Diff-Oracle: Deciphering Oracle Bone Scripts with Controllable Diffusion Model
Jing Li, Qiu-Feng Wang, Siyuan Wang, Rui Zhang, Kaizhu Huang, Erik Cambria
TL;DR
Diff-Oracle introduces a diffusion-based framework for controllable oracle bone script generation and recognition. It jointly learns a style encoder that maps style images to CLIP-compatible embeddings and a content encoder trained via pixel-level paired data produced by CUT, enabling precise control over both style and glyph content. A two-stage training strategy disentangles style and content, and PAIR-like multi-modal guidance with independent content/style scales enables diverse, high-fidelity generation. Empirically, Diff-Oracle achieves state-of-the-art generation metrics and large recognition gains, including 84.62% zero-shot accuracy on OBC306, proving its potential as a practical tool for decipherment and archaeological analysis.
Abstract
Deciphering oracle bone scripts plays an important role in Chinese archaeology and philology. However, a significant challenge remains due to the scarcity of oracle character images. To overcome this issue, we propose Diff-Oracle, a novel approach based on diffusion models to generate a diverse range of controllable oracle characters.
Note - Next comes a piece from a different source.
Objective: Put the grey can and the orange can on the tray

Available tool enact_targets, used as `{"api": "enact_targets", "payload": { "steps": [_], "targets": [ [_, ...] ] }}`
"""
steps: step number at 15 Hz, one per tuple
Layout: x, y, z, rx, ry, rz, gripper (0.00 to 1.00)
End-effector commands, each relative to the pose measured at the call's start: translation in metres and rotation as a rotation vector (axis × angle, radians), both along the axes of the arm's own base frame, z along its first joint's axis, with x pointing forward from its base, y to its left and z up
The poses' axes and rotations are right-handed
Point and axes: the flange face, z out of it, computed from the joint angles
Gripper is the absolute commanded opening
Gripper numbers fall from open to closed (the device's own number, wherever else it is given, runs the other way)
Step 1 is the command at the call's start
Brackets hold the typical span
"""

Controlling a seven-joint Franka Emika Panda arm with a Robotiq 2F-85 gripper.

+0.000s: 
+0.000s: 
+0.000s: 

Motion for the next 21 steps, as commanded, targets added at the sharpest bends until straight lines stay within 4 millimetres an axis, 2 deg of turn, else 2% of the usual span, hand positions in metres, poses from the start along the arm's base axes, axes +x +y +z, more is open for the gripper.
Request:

Unlike traditional diffusion models that operate primarily on text prompts, Diff-Oracle incorporates a style encoder that utilizes style reference images to control the generation style. This encoder extracts style prompts from existing oracle character images, where style details are converted into a text embedding format via a pretrained language-vision model. On the other hand, a content encoder is integrated within Diff-Oracle to capture specific content details from content reference images, ensuring that the generated characters accurately represent the intended glyphs. To effectively train Diff-Oracle, we pre-generate pixel-level paired oracle character images (i.e., style and content images) by an image-to-image translation model. Extensive qualitative and quantitative experiments are conducted on datasets Oracle-241 and OBC306. While significantly surpassing present generative methods in terms of image generation, Diff-Oracle substantially benefits downstream oracle character recognition, outperforming all existing SOTAs by a large margin. In particular, on the challenging OBC306 dataset, Diff-Oracle leads to an accuracy gain of 7.70% in the zero-shot setting and is able to recognize unseen oracle character images with the accuracy of 84.62%, achieving a new benchmark for deciphering oracle bone scripts.